There are three caveats:
- This technique does not offer any of the other potential benefits of a wrapper class, such as lazy-fetching
- The index provided to
getTag()
andsetTag()
must be an identifier — you cannot just use 0, 1, etc. like you might in anArrayList
- This only works on Android 1.6…though there are tricks to get this same sort of logic working on Android 1.5 via reflection, a topic for another time
NOTE: this blog post is derived from a section in The Busy Coder’s Guide to Android Development, Version 2.8. A free excerpt from this book, covering all of the “fancy ListView” topics, can be downloaded as a PDF from the CommonsWare site.
when you do/display tutorials there should be an image of the final product. It's nice to see what I'm getting when following a tutorial.
This isn't strictly a tutorial, more of a code sample illustrating a point.
The new "tags" API is not meant to be used this way and queried often. It may (potentially) be expensive to use.
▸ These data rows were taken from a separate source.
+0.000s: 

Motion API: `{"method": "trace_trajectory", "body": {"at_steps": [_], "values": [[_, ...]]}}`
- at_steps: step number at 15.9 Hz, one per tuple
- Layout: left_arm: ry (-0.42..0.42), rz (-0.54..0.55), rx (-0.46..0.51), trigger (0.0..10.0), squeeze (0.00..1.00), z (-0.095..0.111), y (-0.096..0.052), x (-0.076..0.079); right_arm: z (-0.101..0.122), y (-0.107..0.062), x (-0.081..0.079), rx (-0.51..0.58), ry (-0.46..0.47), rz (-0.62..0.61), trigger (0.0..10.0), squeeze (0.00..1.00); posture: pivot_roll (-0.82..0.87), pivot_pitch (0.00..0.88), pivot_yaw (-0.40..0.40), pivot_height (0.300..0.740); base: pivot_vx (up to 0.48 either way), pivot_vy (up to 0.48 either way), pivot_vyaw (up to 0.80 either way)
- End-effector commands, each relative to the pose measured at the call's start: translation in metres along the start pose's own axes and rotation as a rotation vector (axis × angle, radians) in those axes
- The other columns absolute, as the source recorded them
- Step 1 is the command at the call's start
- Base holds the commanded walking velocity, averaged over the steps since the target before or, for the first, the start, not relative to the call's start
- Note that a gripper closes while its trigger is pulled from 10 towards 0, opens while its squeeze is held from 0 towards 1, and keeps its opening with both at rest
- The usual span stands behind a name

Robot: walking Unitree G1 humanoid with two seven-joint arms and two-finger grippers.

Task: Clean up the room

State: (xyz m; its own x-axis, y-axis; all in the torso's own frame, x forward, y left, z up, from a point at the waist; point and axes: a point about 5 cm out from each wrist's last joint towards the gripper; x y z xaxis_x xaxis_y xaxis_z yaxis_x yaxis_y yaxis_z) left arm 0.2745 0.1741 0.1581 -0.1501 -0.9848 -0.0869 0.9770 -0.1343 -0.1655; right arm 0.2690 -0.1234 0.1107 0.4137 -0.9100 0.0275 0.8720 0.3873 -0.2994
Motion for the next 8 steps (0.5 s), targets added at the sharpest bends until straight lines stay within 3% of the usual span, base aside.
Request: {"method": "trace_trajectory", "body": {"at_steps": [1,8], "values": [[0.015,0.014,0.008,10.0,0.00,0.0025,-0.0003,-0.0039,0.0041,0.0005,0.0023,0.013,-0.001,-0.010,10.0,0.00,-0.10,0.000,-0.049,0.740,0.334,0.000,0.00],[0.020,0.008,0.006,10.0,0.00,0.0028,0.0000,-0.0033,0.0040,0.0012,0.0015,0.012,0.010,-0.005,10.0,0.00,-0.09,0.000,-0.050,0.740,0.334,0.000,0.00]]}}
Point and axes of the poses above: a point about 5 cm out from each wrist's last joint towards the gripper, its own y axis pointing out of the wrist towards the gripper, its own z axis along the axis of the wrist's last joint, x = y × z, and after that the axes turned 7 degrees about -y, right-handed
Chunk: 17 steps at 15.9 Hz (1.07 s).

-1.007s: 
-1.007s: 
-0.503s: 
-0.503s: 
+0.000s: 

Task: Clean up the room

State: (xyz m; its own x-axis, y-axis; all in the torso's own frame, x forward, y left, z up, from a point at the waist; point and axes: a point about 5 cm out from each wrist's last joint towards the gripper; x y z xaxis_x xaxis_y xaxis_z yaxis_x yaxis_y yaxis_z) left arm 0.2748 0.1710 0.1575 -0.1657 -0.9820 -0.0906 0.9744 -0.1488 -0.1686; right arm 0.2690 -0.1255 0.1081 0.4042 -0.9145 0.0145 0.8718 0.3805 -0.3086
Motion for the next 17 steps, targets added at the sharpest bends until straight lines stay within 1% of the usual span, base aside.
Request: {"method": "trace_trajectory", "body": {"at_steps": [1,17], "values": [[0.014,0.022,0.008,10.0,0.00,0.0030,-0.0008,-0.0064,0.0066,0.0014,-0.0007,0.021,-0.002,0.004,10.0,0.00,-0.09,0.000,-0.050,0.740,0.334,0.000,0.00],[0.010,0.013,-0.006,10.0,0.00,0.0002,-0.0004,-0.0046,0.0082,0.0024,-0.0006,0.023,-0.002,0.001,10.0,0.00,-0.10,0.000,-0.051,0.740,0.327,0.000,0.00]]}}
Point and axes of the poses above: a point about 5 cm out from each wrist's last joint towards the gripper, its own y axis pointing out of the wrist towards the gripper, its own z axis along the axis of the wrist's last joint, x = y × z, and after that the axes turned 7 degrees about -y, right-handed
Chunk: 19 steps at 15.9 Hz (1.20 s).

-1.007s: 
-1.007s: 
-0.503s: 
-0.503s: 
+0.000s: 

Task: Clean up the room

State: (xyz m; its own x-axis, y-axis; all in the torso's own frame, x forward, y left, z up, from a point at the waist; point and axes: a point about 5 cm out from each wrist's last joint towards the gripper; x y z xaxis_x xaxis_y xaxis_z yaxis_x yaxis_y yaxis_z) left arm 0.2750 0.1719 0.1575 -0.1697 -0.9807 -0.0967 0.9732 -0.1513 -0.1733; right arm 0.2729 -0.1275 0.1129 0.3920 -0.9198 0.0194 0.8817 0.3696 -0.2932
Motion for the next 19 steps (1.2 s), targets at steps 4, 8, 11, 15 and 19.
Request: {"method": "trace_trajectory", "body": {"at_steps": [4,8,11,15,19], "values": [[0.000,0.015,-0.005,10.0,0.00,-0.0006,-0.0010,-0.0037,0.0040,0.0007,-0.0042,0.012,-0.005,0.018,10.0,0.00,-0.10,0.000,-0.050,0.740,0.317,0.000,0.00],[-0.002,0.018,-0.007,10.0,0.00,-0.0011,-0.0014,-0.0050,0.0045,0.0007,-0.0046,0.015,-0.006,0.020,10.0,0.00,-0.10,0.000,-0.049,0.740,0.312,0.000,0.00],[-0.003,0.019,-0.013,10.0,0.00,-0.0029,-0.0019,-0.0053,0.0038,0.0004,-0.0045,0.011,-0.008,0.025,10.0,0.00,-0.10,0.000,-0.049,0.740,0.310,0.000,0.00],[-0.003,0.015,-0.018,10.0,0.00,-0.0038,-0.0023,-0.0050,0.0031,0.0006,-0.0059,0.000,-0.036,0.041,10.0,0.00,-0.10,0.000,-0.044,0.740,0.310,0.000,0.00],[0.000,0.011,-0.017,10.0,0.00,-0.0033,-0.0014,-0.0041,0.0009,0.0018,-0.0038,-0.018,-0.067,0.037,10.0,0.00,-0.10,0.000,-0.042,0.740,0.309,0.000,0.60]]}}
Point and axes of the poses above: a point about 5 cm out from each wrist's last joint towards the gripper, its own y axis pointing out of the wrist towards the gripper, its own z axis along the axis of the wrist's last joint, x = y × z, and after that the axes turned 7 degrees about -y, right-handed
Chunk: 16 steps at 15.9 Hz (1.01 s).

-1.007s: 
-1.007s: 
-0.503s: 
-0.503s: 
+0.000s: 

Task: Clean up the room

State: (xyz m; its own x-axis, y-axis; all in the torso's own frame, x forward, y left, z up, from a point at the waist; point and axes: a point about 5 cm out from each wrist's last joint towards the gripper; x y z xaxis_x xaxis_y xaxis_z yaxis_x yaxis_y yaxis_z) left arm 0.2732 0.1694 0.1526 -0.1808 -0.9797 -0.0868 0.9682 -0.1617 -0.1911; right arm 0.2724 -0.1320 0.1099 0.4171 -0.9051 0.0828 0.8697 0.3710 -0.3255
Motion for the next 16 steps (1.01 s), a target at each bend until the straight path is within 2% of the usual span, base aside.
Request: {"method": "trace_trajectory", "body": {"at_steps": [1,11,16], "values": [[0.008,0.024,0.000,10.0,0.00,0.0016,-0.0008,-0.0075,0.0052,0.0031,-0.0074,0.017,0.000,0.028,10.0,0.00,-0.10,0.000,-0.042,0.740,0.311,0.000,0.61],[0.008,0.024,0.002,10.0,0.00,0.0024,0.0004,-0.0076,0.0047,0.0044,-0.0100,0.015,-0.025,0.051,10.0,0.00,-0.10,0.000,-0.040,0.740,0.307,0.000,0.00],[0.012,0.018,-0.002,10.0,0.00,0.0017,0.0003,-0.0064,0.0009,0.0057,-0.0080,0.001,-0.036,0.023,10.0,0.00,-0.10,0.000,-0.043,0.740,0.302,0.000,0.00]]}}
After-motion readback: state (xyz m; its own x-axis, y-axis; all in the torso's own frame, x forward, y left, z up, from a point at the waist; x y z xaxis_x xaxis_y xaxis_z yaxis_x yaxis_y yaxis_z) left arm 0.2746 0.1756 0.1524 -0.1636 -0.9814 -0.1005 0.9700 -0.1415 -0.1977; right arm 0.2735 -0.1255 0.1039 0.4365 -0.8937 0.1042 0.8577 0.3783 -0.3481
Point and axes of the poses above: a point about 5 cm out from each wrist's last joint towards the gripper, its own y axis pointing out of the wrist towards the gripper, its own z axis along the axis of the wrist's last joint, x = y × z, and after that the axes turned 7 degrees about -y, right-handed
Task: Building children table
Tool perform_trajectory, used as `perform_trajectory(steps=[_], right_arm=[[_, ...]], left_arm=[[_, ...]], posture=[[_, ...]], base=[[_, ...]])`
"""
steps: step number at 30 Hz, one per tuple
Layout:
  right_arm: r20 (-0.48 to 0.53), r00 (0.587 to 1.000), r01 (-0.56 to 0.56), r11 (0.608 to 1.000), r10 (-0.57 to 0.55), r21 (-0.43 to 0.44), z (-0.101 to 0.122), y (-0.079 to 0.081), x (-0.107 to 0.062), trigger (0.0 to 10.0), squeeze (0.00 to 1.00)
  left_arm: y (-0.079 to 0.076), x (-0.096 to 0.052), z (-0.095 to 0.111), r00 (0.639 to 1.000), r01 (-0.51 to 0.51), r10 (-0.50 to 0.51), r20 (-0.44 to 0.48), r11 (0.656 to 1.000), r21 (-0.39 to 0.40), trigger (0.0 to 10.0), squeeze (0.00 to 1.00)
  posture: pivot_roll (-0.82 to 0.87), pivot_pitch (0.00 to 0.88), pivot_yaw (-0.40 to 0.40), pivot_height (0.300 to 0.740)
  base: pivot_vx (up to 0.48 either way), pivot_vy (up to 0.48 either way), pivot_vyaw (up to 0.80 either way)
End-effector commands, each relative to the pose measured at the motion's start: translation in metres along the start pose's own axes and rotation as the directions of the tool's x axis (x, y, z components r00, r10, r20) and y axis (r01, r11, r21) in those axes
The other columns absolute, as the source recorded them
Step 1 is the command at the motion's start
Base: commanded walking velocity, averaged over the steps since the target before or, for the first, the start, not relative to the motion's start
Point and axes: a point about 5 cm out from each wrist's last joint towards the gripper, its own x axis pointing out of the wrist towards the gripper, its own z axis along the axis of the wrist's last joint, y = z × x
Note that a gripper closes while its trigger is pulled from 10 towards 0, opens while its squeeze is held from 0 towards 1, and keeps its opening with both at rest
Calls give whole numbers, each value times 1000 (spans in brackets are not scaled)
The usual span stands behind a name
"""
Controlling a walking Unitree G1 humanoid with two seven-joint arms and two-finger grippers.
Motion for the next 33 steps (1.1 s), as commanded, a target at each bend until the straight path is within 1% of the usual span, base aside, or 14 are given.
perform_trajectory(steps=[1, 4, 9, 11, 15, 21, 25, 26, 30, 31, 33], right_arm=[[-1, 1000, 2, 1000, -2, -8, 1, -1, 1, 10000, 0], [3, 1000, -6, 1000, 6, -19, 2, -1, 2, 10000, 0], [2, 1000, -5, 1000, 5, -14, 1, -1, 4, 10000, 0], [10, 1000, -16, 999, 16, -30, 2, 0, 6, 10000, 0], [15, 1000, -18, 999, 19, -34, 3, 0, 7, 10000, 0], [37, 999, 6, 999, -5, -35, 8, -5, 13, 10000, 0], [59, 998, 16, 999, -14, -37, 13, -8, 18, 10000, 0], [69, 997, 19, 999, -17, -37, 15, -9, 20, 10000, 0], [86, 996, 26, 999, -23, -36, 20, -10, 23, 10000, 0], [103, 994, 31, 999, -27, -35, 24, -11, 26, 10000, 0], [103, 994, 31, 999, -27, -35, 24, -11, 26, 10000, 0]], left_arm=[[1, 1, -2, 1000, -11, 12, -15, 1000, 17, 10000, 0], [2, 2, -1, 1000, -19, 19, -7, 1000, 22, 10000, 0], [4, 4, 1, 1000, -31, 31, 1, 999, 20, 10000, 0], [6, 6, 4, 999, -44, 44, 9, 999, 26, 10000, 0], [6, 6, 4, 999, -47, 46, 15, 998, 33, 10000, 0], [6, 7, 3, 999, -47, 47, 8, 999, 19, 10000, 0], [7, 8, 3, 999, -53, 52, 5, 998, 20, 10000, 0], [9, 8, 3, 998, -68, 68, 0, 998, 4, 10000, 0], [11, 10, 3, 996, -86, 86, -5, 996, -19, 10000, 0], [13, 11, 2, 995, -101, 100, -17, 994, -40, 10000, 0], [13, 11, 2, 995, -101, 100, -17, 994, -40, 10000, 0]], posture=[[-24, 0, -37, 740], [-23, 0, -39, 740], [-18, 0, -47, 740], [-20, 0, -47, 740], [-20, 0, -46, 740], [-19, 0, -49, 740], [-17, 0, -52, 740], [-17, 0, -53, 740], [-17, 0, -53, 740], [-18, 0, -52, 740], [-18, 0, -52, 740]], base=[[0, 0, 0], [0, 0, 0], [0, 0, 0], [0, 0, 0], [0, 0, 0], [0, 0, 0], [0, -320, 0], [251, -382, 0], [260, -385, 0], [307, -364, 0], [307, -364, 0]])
You should stick to the view holder pattern (and, if I may be annoying, please refer to it as the view holder pattern, and not "wrapper," since it's not a wrapper at all and that's not how our examples call it.)
Uh, OK. What the heck is it there for, if not this? Considering the key has to be an ID, and the limited set of use cases for View tags in the first place, this seemed like the logical explanation.
This was added to allow different entities to associate their own tags with the view, without trampling on each other. The specific case this is addressing is some places in the framework where we want to associate a tag with a view, but that would conflict with an application if it also wanted to set a tag. So applications should continue to use the single fast tag; the framework (and other libraries that will be used by applications) should use tags with identifiers.
Ah. That makes sense, though tying keys to R. values seems to be an odd restriction in this case. Many "other libraries" won't have R. values of their own, because, well, they're libraries and therefore don't have resources. I can see how you were aiming for it to be a unique value that way, and I'm not sure how else you could do it, but it does mean I can't use the new getTag()/setTag() in a reusable JAR unless I require a unique ID to be given to my by the application via a method on some object, which may or may not be convenient for me or the application.
All that being said, I understand now the role the new getTag()/setTag() are supposed to play. Thanks for the info!
"…can be downloaded as a PDF from the CommonsWare site."
Follow the link and I get: 403 Forbidden
–Bill
Sorry about that — it's been fixed.
The <code> tags in this post are being displayed as code snippets, not inline, and are therefore making this post all but unreadable.
Yes, I am afraid these posts are not friendly user at all, their style is horrible :-/
I mean their CSS styling, not the post's style. The same text with a good css layout and some pics would be simply great.